Three days of official mourning have been declared, with flags flown at half-mast for 40 days for the Western-backed Qaboos, 79, who had ruled since taking over in a bloodless coup in 1970 with the help of former colonial power Britain.
Last month he returned home after undergoing medical checks and treatment in Belgium.
There were reports he was suffering from cancer.
Sultan Qaboos was unmarried and had no heir or designated successor.
According to the sultanate's Basic Statute, the Royal Family Council, comprising about 50 male members, should choose a new sultan within three days of the throne falling vacant.
The high military council, in a statement carried on state media on Saturday, called on Oman’s ruling family council to convene to choose a successor.
If the council fails to agree, a council of military and security officials, supreme court chiefs and heads of the two consultative assemblies will put in power the person whose name has been secretly written by the sultan in a sealed letter.
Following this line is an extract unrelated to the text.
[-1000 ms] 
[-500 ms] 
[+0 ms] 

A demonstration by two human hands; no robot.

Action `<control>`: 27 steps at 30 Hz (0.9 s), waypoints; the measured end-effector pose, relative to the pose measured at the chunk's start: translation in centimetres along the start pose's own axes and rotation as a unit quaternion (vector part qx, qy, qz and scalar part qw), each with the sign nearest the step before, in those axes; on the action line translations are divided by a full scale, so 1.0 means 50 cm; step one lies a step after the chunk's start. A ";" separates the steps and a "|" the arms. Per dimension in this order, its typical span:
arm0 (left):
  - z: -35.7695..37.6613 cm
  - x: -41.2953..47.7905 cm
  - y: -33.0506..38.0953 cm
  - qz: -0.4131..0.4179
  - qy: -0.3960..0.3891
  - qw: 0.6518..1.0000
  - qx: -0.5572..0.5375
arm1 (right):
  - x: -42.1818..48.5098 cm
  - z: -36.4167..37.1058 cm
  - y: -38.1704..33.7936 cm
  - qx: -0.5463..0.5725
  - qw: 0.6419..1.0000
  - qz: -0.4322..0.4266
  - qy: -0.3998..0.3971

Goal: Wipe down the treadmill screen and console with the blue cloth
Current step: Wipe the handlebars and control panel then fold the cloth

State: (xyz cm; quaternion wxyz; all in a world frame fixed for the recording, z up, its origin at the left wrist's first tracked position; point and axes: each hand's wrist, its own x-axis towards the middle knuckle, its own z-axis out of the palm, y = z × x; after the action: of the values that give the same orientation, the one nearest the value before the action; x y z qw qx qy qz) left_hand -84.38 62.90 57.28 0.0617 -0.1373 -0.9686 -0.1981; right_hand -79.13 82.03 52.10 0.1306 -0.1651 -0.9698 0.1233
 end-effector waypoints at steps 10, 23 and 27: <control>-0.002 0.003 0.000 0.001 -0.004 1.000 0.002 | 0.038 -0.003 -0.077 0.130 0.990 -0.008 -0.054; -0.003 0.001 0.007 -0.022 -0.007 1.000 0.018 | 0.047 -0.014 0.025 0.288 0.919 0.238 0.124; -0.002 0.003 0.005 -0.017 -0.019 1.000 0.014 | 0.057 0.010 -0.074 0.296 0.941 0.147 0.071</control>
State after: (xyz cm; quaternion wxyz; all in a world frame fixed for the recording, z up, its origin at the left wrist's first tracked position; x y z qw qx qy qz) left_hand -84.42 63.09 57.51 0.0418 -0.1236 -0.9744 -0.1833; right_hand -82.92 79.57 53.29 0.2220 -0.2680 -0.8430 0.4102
According to Oman observers, sultan’s three cousins: Assad, Shihab and Haitham bin Tariq al-Said, stand the best chance.
“I imagine that the succession itself will be a smooth process within Oman,” Kristian Coates Ulrichsen of the Texas-based Rice University’s Baker Institute told Reuters.
“Sultan Qaboos had such charismatic authority and became so synonymous with Oman as a modern nation-state that it will naturally be difficult for any successor to replicate that, at least at the beginning,” Ulrichsen said.
The sultan’s death comes at a time of heightened tension in the region between Iran and the United States and US ally Saudi Arabia.